I know she missed some stuff. Her trivia game suffers from not seeing TV back then, but that’s a small price to pay.
That ten years without TV was good for me, too. The only thing I missed was news and sports. I listened to a lot of radio, particularly SD public radio and local stations to get news. I found I loved small town sports on radio, too.
Our neighbor offered us a crumby black and white TV, and I accepted it after talking to my daughter about rationing the TV watching. She was OK with that, though I had second thoughts when all she wanted to watch was the tween-oriented shows on Friday night and Saturday morning. But, we watched them together, then turned it off and read stories or went for a hike.

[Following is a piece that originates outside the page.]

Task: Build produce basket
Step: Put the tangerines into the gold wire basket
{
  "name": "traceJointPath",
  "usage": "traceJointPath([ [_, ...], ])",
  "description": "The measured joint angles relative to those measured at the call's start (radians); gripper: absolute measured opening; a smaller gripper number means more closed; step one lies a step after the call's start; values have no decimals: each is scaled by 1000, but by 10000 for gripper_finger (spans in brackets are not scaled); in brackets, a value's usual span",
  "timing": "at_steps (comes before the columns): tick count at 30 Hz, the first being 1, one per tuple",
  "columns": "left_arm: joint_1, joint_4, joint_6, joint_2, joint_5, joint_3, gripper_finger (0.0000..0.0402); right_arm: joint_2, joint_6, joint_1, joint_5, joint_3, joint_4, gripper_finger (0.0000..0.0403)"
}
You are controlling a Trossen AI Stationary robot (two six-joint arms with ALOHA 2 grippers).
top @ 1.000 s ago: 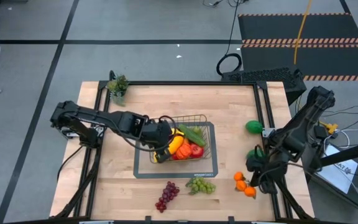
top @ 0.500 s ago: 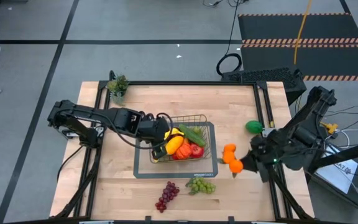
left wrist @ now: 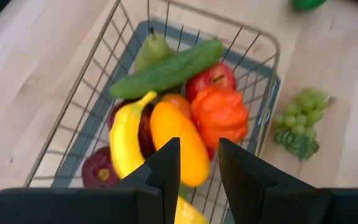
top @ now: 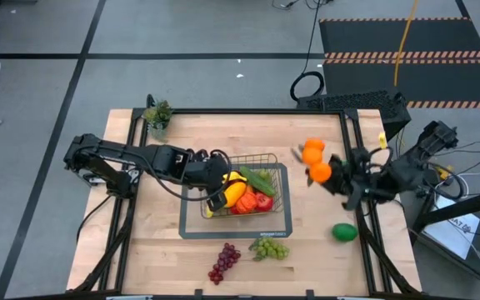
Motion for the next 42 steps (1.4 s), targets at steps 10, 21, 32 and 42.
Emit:
traceJointPath([
  [10, 0, 116, -5, 0, -1, 0, 108, -57, -114, -184, -143, 0, 125, 6],
  [21, 17, 108, 102, 0, -3, 0, 108, -97, -123, -323, -165, 0, 113, 5],
  [32, 26, 107, 106, 0, -4, 0, 108, -90, -253, -434, -161, 0, 94, 5],
  [42, 26, 107, 112, 0, -4, 0, 108, -89, -660, -469, -161, 0, 94, 4],
])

I think my daughter just wanted to be able to join in discussing the shows with her friends, something she couldn’t do for most of her childhood.
My daughter’s high school years were mostly computer-driven, and TV had faded as an attraction. I think computers more of a problem for kids these days.

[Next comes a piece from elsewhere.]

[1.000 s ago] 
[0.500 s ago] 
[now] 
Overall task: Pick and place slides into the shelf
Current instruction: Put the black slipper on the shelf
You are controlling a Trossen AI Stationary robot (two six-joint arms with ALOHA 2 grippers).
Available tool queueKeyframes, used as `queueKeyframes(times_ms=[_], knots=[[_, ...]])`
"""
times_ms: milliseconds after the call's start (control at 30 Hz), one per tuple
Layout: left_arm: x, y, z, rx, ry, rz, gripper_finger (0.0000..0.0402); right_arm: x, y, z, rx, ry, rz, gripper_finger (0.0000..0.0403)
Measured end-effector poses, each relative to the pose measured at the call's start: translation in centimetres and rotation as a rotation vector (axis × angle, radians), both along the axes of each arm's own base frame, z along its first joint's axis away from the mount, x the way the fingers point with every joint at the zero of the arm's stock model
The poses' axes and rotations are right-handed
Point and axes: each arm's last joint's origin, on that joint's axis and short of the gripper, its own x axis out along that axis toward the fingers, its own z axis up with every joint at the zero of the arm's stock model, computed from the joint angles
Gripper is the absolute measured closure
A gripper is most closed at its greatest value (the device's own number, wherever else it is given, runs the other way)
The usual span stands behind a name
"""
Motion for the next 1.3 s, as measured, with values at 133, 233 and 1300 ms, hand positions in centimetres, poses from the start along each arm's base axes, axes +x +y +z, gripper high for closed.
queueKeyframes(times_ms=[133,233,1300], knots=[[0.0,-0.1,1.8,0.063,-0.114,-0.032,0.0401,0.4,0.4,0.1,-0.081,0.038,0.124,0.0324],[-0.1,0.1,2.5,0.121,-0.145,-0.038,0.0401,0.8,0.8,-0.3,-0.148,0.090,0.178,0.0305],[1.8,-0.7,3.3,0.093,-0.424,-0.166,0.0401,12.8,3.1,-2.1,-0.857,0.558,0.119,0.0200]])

Being born in the late 80s, I wasn’t around to experience the large amount of toy commercials masquerading as TV shows that were popular earlier in the decade. These were things like He-Man, Transformers, G.I. Joe, etc. There are who grew up in this era that fondly remember these shows, especially He-Man and Transformers. Both of those shows have spawned dedicated fan websites and people get together on forums to discuss these toylines to this very day.
Personally, we didn’t get satellite TV until 1995, so I missed out on a lot of the popular shows and content that were shown on Nickelodeon or Cartoon Network. I only had ABC, CBS and SDPB growing up, and I do remember waking up every Saturday morning to watch the cartoon shows on those channels. I also fondly remember watching Sesame Street, Arthur and Mr. Rogers Neighborhood.

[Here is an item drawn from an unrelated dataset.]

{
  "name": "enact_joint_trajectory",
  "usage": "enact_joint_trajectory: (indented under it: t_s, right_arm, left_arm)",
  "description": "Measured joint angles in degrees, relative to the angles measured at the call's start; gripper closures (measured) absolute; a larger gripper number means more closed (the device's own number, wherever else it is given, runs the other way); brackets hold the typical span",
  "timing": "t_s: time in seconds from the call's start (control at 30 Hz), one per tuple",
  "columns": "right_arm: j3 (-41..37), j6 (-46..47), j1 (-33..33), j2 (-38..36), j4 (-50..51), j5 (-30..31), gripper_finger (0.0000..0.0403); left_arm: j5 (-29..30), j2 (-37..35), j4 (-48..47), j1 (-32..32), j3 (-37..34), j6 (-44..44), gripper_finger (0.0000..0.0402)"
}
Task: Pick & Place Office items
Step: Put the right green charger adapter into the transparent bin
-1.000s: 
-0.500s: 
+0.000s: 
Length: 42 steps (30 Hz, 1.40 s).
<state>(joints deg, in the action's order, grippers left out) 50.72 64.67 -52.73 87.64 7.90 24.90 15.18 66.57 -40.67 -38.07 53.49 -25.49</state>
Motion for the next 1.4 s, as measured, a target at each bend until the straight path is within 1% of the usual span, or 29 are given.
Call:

Tour de France to me is 90 % scenery. The farming techniques always catch my interest. (Today they went through champagne country and did tours of the cellars.) 🥂🍾
Like NASCAR the other 10% is the wrecks. The mountain downhills are thrilling. The individual cyclists are fairly insignificant but 100% necessary.
– For as long as the Tour has existed, since 1903, its participants have been doping themselves. For 60 years doping was allowed. For the past 30 years it has been officially prohibited. Yet the fact remains; great cyclists have been doping themselves, then and now. – Wikipedia
Le Tour de France coverage also shows a lot of castles and old churches and provide some brief history. Since I took an art history course that covered a lot of early church architecture, it is very interesting to me. There are still a lot of those flying buttress cathedrals in France.
On the subject of flying buttress’, check out this rendering of a proposed renovation to the cathedral in Paris, Mr. Pay. Cracks me up. :)
https://www.travelandleisure.com/travel-news/notre-dame-proposed-rooftop-pool
I put together flying “buttress”, “cracks” me up and Porter’s interesting sense of humor and expected something different. I was wrong, so very wrong.* Excuse me. I’ll go sit in the corner for Bad Girls now.
*In my defense, I had just been perusing the Sports Illustrated “Body” issue. It affected my thought process.
I’m not sure how closely this tracks, but the difference between this woman, born on 3rd base, and Hysterical Historian, is stark.
Abigail Disney (Yes, Those Disneys), says, “I guess I feel a cynicism about the princess thing and the ultra femininity thing because I had my life handed to me on a silver platter. And I did not ask or earn it.”